The next recipe catches messages whose subject is in koi8-r, gb2312, big5, and more, and stores them in the folder other-language:

:0 :
* ^subject: =\?(koi8-r|gb2312|big5|.)\?
other-language

This recipe uses alternation: a series of patterns inside parentheses, separated by | characters.

Does your site have a host that only processes mail — with no valid email addresses there? Many spammers send mail without a valid envelope sender address, or with no Message-ID: field, and your mail server may add its hostname at those places in the spammers’ messages. For instance, if your mail server is server.foo.xyz, and you get a message with one of the following lines in the header, it may be bogus:

From auser@server.foo.xyz
  ...
Message-Id: <Fu077082@server.foo.xyz>
  ...
From: Ur Friend <friend@server.foo.xyz>

A procmail recipe like the following may work for you:

:0 f
* @server\.foo\.xyz
* !^from: MAILER-DAEMON@server\.foo\.xyz
* !^from:.*(joe@bar\.xyz|someuser@somewhere\.com)
| sed '1,/^$/s/^Subject: /& {Possible SPAM?} /'

The recipe determines if the message has @server.foo.xyz anywhere in its header, and that it’s not from a system address like MAILER-DAEMON on that host, nor from either joe@bar.xyz or user@somewhere.com (because those users’ MTAs aren’t configured properly, and your mail server has to fix the header). If so, we use the sed stream editor to add the string {Possible SPAM?} to the end of the subject. (The f flag makes this recipe a filter. The sed command searches the message header for the line starting with Subject: and edits just that line.)
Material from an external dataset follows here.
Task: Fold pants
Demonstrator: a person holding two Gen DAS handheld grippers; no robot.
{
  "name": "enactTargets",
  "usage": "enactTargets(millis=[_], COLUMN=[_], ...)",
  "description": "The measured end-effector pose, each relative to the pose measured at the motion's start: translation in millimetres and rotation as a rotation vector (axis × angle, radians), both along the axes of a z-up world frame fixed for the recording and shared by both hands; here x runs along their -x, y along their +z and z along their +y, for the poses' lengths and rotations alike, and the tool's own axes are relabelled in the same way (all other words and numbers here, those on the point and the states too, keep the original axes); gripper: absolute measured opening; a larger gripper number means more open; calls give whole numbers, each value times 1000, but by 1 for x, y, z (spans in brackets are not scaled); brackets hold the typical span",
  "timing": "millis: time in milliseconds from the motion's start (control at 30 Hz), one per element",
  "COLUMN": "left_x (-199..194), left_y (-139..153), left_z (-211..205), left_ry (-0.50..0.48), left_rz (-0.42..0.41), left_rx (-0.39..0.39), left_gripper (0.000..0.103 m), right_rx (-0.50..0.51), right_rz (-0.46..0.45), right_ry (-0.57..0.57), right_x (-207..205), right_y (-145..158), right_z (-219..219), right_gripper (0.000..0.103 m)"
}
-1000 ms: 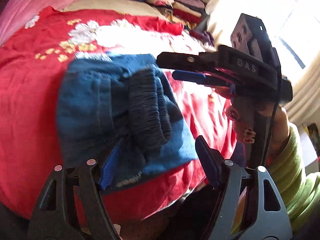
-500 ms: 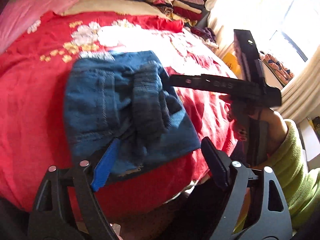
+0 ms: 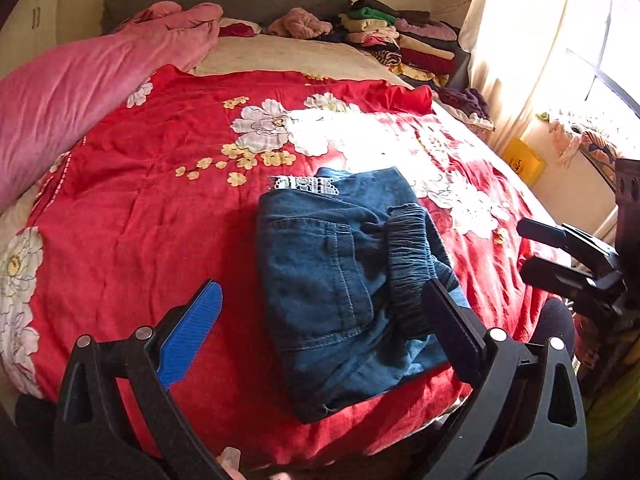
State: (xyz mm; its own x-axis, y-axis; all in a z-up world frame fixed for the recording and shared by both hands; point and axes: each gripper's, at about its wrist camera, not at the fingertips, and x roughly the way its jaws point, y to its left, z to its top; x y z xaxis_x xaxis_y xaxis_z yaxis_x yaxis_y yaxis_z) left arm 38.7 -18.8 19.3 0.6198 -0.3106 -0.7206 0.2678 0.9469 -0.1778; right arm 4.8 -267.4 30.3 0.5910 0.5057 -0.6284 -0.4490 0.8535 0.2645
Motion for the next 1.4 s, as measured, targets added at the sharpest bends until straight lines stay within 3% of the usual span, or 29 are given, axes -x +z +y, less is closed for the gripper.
enactTargets(millis=[233,300,333,367,400,467,533,667,867,933,967,1067,1200,1400], left_x=[-18,-25,-30,-35,-41,-50,-56,-66,-75,-76,-77,-78,-78,-75], left_y=[-9,-10,-11,-13,-15,-19,-21,-26,-42,-44,-45,-46,-46,-48], left_z=[8,8,9,10,11,10,5,-7,-16,-16,-15,-15,-18,-22], left_ry=[33,45,53,61,59,47,26,-8,-19,-14,-12,-10,-16,-16], left_rz=[21,12,14,23,36,56,64,73,103,106,107,109,104,95], left_rx=[-18,-38,-51,-50,-37,-19,-14,-29,-46,-48,-50,-52,-51,-59], left_gripper=[93,80,59,47,45,31,30,30,30,30,30,32,34,36], right_rx=[8,-4,-6,-7,-4,3,-13,-69,-166,-170,-153,-178,-73,-54], right_rz=[94,127,139,148,156,173,198,272,345,334,319,310,202,336], right_ry=[18,24,31,44,55,65,63,23,-84,-81,-82,-61,-37,-75], right_x=[13,15,16,16,17,16,15,4,-22,-27,-29,-24,4,-5], right_y=[-24,-29,-31,-32,-33,-36,-38,-48,-61,-64,-66,-68,-51,-88], right_z=[18,25,30,35,41,53,63,75,76,77,76,63,51,39], right_gripper=[93,93,93,93,93,89,75,60,60,42,23,21,19,19])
If you look at the Sender: header field, or the envelope sender addresses (on the From separator line), the Received: fields, or sometimes other fields, you may see a hostname that’s being used to pour out tons of spam for a while. The hostnames may change over periods of weeks, but getting in the habit of scanning your procmail log and/or the backed-up messages can let you find a way to nab spammers. If your site already uses a blacklist, that may not be necessary, but you still might want to block particular sites or addresses that keep sending you product promotions, newsletters, etc. — and who either refuse to stop, or who you don’t want to take a risk of acknowledging their messages in case they send even more!

A condition like this (which we’ve split across several lines for printing) can do the job:

* ^(from|reply-to):.*(sese[- ]?seko|
  RealtyNewsBriefs|shark57|
  town(shipvibe|vibes|evibe)?\.(net|com))
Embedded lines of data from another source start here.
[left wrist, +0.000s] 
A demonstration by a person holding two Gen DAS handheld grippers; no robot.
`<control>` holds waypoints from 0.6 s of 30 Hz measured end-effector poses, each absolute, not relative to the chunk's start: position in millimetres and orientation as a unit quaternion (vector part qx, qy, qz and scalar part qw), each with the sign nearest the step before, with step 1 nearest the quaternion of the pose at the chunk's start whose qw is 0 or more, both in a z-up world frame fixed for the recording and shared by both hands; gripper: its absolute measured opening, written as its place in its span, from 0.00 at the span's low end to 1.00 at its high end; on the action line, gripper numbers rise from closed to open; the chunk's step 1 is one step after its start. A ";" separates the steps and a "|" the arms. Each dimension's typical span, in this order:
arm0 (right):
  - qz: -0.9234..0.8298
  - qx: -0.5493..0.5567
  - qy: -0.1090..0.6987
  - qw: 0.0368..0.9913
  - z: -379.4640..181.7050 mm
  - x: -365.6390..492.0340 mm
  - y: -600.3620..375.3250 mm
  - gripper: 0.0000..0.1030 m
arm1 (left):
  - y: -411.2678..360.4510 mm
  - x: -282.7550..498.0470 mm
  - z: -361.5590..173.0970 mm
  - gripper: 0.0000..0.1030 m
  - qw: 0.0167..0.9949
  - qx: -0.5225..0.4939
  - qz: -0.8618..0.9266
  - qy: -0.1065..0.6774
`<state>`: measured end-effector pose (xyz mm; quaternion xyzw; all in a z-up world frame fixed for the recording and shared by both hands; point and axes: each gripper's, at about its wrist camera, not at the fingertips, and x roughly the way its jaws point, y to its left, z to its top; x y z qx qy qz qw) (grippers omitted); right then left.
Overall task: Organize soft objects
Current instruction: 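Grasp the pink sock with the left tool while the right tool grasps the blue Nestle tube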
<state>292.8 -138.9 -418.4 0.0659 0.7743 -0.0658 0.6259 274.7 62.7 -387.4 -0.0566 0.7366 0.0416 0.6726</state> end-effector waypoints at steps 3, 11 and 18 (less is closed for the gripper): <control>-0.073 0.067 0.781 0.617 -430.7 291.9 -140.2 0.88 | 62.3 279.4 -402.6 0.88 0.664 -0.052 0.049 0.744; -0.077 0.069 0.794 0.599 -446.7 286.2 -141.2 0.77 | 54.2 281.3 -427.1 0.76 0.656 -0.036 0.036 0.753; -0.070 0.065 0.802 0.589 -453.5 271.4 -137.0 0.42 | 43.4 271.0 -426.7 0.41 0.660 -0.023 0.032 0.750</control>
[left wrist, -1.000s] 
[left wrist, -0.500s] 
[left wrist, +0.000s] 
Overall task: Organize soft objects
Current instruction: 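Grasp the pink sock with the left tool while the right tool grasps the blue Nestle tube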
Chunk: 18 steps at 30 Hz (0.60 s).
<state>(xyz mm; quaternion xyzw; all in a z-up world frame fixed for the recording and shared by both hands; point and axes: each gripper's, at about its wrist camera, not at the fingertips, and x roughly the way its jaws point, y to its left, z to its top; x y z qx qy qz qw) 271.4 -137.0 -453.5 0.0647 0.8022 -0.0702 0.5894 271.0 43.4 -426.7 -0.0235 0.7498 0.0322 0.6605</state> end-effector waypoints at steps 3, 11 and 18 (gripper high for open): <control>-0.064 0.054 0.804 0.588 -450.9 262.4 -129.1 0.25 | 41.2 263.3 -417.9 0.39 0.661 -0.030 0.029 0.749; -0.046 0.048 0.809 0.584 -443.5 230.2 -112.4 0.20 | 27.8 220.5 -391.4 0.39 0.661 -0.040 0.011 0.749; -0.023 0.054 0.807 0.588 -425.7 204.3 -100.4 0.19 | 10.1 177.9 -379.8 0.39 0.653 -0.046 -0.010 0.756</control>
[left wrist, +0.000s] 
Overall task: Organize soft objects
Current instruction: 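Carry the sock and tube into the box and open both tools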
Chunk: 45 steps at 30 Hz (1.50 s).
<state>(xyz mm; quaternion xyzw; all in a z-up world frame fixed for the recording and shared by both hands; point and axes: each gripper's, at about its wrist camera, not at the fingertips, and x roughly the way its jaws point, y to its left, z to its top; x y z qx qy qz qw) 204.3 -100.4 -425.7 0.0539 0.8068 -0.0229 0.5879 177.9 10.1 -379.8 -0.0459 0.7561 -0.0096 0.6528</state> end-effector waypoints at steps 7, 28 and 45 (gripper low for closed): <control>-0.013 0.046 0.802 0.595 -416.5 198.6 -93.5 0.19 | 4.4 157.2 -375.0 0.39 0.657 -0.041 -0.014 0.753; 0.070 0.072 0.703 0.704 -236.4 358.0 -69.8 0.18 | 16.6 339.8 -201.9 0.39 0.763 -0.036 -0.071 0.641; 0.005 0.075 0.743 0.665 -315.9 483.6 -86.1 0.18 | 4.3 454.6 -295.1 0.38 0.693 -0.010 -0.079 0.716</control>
It’s helpful to understand extended regular expressions like the ones that procmail supports. The regular expression used here checks both the From: and Reply-to: fields for addresses including seseseko, sese seko, sese-seko, townshipvibe.net, townshipvibe.com, townvibes.net, townevibe.com, and more.

Back Up Your Mail

The following two recipes from the procmailex man page are a great way to make backups of incoming email. Put them at the start of your .procmailrc file, just after setting any initial variables like MAILDIR:

:0 c
backup

:0 ic
| cd backup && \
  rm -f dummy 'ls -t msg.* | sed -e 1,100d'

The first recipe writes a copy of each message to a unique filename, starting with msg., in a subdirectory named backup.

The second recipe does cd backup and, if cd succeeds, runs rm -f to remove the oldest files. The ls -t command gets a list with the newest filenames first, then sed takes the first 100 names off of that list. The remainder (any filenames that aren’t the 100 newest) are passed to rm with the shell’s command substitution operators (``). (The filename dummy keeps rm -f from complaining if sed makes no output — that is, if there aren’t more than 100 files.)

Scoring Messages

One lesser-known procmail technique is message scoring. It gives you even more control over message-matching than regular expressions do. It also can speed up procmail by making it stop after checking a certain number of lines — for instance, stopping after the first 100 lines.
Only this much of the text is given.